Et je me demande même s'il on n'aura pas un jour la preuve que ce coup d'état a été facilité par le pouvoir en place qui aurait laissé en partie agir les putschistes. C'est la stratégie qu'il a adopté depuis 2008 lors de la répression massive du coup d 'Etat avorté et prévu dans le cadre du procès Ernegekon. Quelque part, son meilleur allié, ce sont donc les putschistes ratés. Ils n'avaient pas le droit à l'erreur. Cela se retourne donc contre eux. Et lui s'impose grâce à eux comme un démocrate et un sauveur de l'islam.
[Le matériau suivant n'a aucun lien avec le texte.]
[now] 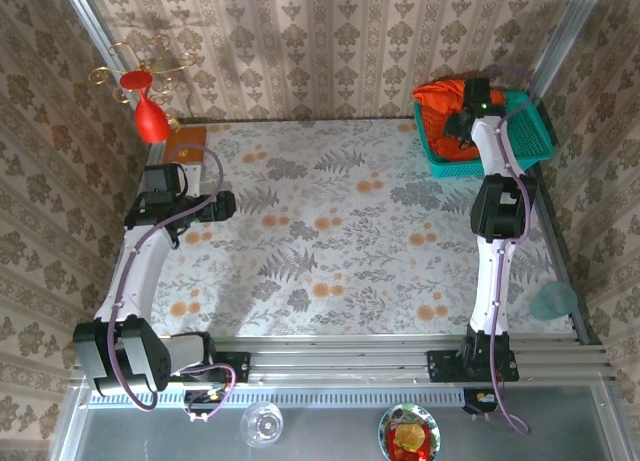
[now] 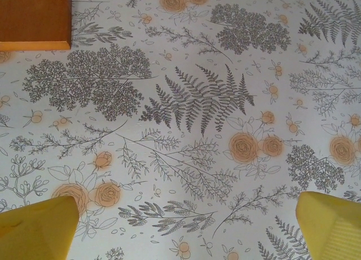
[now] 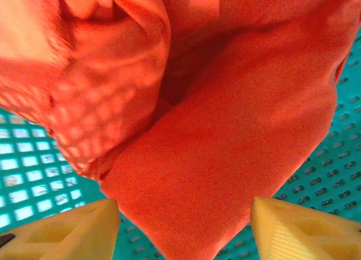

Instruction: Fold the inside-out t-shirt

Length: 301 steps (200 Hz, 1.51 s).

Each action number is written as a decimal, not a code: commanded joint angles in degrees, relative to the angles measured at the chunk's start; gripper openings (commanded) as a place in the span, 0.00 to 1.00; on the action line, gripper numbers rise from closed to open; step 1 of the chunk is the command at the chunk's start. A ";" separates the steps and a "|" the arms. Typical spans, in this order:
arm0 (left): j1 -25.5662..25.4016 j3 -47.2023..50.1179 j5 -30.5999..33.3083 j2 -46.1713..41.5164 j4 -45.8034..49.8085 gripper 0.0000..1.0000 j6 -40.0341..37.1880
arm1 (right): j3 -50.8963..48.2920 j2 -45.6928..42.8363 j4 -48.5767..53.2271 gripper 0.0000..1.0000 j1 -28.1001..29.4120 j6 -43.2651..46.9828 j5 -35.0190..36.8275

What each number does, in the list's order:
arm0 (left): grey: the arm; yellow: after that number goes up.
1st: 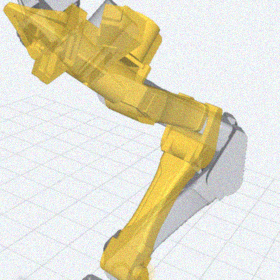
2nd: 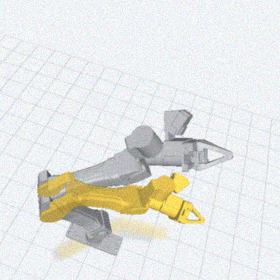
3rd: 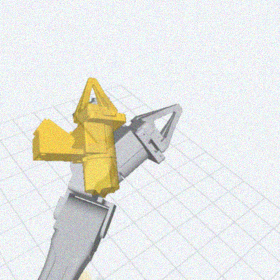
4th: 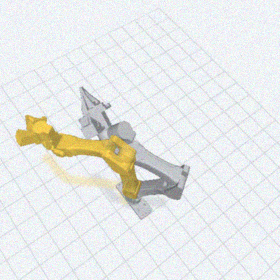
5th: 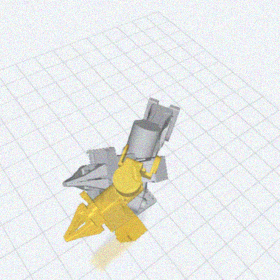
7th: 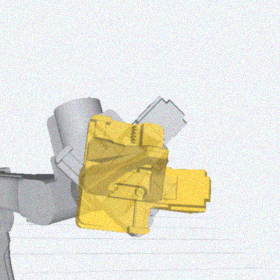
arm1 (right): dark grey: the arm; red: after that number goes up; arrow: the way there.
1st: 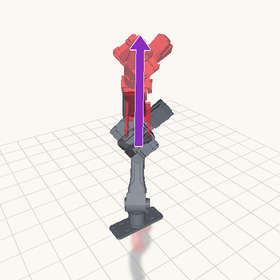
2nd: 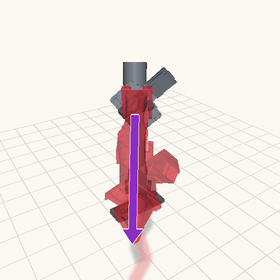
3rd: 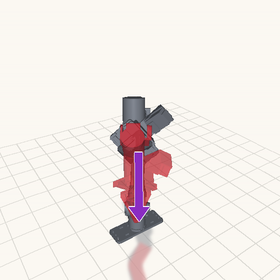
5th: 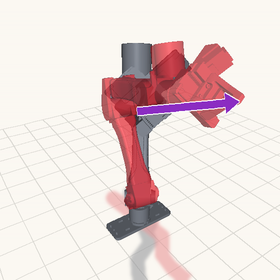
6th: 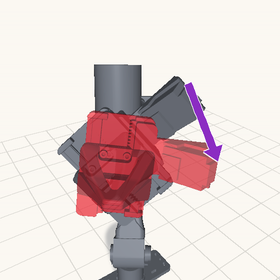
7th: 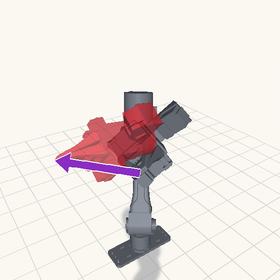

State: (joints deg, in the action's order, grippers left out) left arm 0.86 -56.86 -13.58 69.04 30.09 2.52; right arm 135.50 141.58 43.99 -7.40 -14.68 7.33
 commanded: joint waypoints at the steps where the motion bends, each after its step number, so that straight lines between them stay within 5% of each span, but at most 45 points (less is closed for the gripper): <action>1: 0.46 0.55 -0.24 0.53 0.68 1.00 -1.60 | 2.74 2.78 3.74 0.62 0.13 1.27 1.41; 34: 0.53 0.61 -0.08 0.66 0.68 1.00 -1.63 | 3.29 3.88 2.73 0.51 0.19 1.16 0.97; 89: 0.48 0.70 -0.61 0.44 0.67 1.00 -1.44 | 3.02 -1.72 1.98 0.00 0.62 1.75 1.16; 198: -0.33 2.07 -2.14 -5.49 -2.45 1.00 0.19 | 2.61 -28.92 4.48 0.00 10.33 3.28 0.75; 251: -0.86 3.54 -2.90 -10.14 -7.39 1.00 2.22 | 15.23 -34.94 7.24 0.00 23.22 0.38 -8.02; 301: -3.27 4.04 -3.12 -11.30 -11.63 1.00 5.69 | 16.88 -36.24 1.96 0.00 32.26 -6.95 -18.00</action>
State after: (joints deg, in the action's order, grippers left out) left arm -1.06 -53.52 -15.57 58.35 22.04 5.30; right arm 151.15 106.08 49.28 22.79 -17.06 -3.99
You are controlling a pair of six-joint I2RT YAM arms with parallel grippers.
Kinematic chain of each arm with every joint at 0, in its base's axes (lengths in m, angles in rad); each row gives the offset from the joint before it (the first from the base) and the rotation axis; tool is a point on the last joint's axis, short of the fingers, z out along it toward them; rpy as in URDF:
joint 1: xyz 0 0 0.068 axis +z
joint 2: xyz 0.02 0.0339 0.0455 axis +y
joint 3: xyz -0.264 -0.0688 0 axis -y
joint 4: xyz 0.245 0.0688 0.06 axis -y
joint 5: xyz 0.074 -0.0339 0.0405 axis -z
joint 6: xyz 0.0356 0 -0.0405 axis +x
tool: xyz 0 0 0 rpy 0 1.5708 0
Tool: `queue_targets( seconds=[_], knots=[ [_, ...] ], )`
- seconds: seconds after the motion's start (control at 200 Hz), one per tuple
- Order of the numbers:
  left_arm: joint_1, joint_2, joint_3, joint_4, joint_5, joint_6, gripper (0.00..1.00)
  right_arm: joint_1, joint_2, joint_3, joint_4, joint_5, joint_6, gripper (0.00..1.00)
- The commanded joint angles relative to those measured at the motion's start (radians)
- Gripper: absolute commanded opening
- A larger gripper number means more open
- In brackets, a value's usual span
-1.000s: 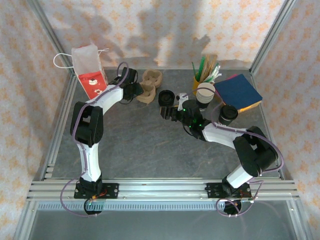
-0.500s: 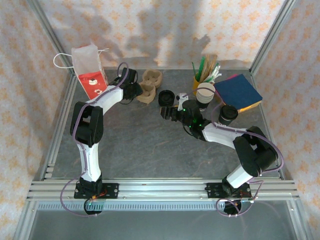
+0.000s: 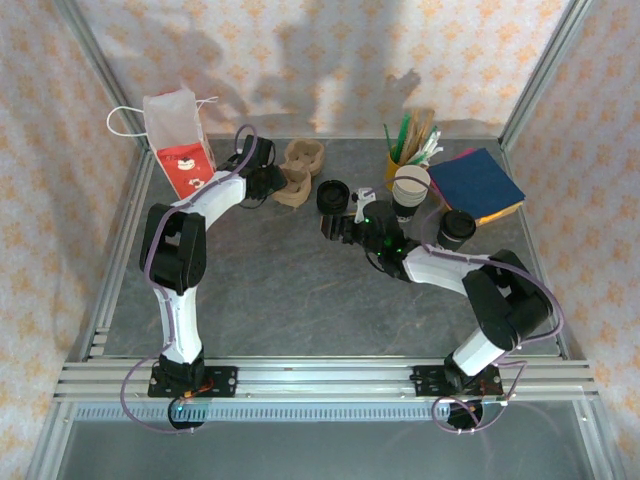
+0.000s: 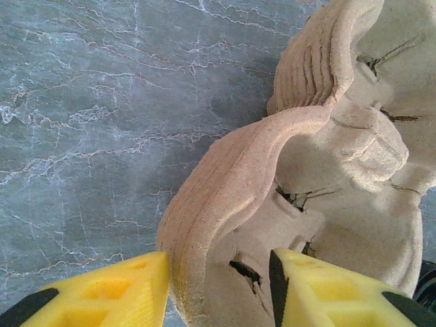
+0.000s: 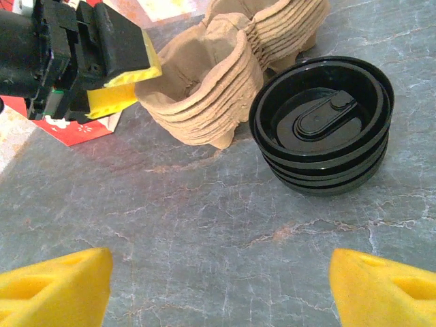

A l'avenir, le kémalisme va donc être selon moi encore plus persécuté et réprimé et privé de légitimité. Erdogan a déjà exécuté beaucoup de gens, emprisonné de nombreux militaires. L'armée était jadis très populaire dans la société turque : il était donc difficile de les attaquer sans choquer l'opinion lorsque le parti d'Erdogan a pris le pouvoir en 2002. Désormais, la bataille de la légitimité a été renversée. Les militaires n'ont plus la même popularité que jadis. Et dans le futur proche, les kémalistes les plus gradés et les plus anti-islamistes, généralement francs-maçons, laïcisés à la française, donc très anti-cléricaux, vont être au mieux écartés, au pire purgés. Il s'agit donc d'un tournant majeur dans l'accélération du processus dé-kémalisation du pays par Erdogan que je souligne dans mes écrits depuis le début des années 2000. Un nouveau coup d'état « réussi » pourrait certes changer la donne, mais il semble de moins en moins possible. Il me semble donc que cette nuit a signé la victoire quasi définitive de l'islamisme néo-ottoman de l'AKP sur le vieux kémalisme militariste.